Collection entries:
----------

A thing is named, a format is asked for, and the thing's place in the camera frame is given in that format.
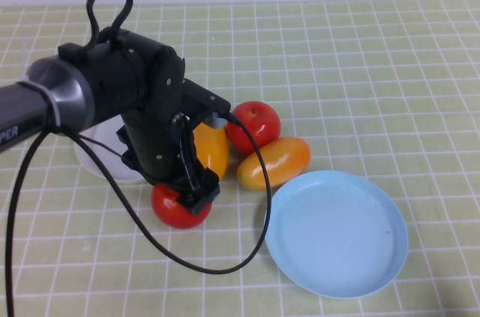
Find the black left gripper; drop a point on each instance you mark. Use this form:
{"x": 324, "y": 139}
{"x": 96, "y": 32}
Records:
{"x": 157, "y": 144}

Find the red apple long dark stem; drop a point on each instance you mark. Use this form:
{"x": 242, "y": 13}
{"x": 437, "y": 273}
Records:
{"x": 168, "y": 212}

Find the yellow pointed mango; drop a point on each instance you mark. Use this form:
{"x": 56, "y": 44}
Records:
{"x": 213, "y": 152}

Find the red apple short yellowish stem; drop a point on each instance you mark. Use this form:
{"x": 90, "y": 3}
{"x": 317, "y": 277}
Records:
{"x": 258, "y": 129}

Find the orange rounded mango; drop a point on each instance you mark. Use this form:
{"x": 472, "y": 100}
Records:
{"x": 288, "y": 159}

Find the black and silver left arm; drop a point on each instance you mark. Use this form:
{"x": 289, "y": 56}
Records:
{"x": 112, "y": 77}

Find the white round plate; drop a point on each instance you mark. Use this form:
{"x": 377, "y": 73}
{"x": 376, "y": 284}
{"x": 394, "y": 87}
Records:
{"x": 116, "y": 167}

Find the light blue round plate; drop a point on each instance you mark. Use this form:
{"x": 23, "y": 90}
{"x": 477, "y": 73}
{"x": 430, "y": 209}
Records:
{"x": 337, "y": 234}

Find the green checked tablecloth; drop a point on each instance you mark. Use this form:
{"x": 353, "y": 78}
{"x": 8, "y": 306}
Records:
{"x": 375, "y": 51}

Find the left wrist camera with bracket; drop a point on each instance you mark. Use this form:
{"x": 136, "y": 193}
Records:
{"x": 204, "y": 97}

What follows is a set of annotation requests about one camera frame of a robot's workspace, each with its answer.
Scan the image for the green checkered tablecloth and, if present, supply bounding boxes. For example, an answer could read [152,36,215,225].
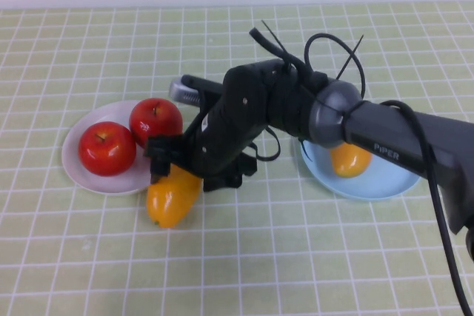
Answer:
[0,1,474,316]

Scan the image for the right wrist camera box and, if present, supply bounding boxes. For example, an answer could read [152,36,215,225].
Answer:
[169,74,225,107]

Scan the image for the black cable tie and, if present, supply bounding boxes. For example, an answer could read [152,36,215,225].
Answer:
[304,33,367,99]

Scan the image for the light blue round plate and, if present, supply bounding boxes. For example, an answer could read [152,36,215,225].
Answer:
[298,138,421,202]

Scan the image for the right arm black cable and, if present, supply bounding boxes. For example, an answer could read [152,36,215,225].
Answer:
[248,27,473,316]

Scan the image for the yellow mango with green stem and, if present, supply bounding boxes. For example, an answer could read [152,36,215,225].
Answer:
[146,164,204,229]

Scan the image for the red apple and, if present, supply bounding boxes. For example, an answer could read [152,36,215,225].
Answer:
[77,121,137,178]
[128,97,184,149]

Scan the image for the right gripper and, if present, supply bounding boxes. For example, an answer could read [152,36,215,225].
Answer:
[143,59,278,193]

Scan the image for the yellow orange mango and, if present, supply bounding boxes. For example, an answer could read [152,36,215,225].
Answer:
[330,142,373,179]

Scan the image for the white round plate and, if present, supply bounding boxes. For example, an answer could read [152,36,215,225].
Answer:
[61,100,155,195]

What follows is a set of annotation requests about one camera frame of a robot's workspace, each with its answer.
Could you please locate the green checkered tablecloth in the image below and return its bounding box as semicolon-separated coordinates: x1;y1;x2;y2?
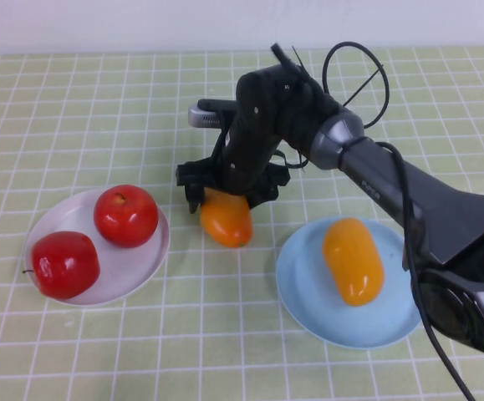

----------

◆ Work request:
Each line above with the string "drop" in it should be located and copied.

◆ Exercise result:
Find the black left gripper; drop a point on each instance you mark. Use this form:
Find the red apple long dark stem; drop a point on each instance you mark. Use this form:
Find the yellow pointed mango; drop a point on each instance you mark. Use this form:
Find the red apple short yellowish stem; drop a point on each instance you mark. Use this form:
Find the orange rounded mango; drop a point on each instance you mark. Use this form:
Find the black and silver left arm; drop a point on each instance you mark. Use this form:
Find the white round plate; drop a point on each instance you mark. Use this form:
Find the light blue round plate; drop a point on each instance you mark. Use this form:
Find the green checked tablecloth; drop a point on each instance you mark. Use this form:
Find the left wrist camera with bracket; drop a point on each instance you mark. Use this form:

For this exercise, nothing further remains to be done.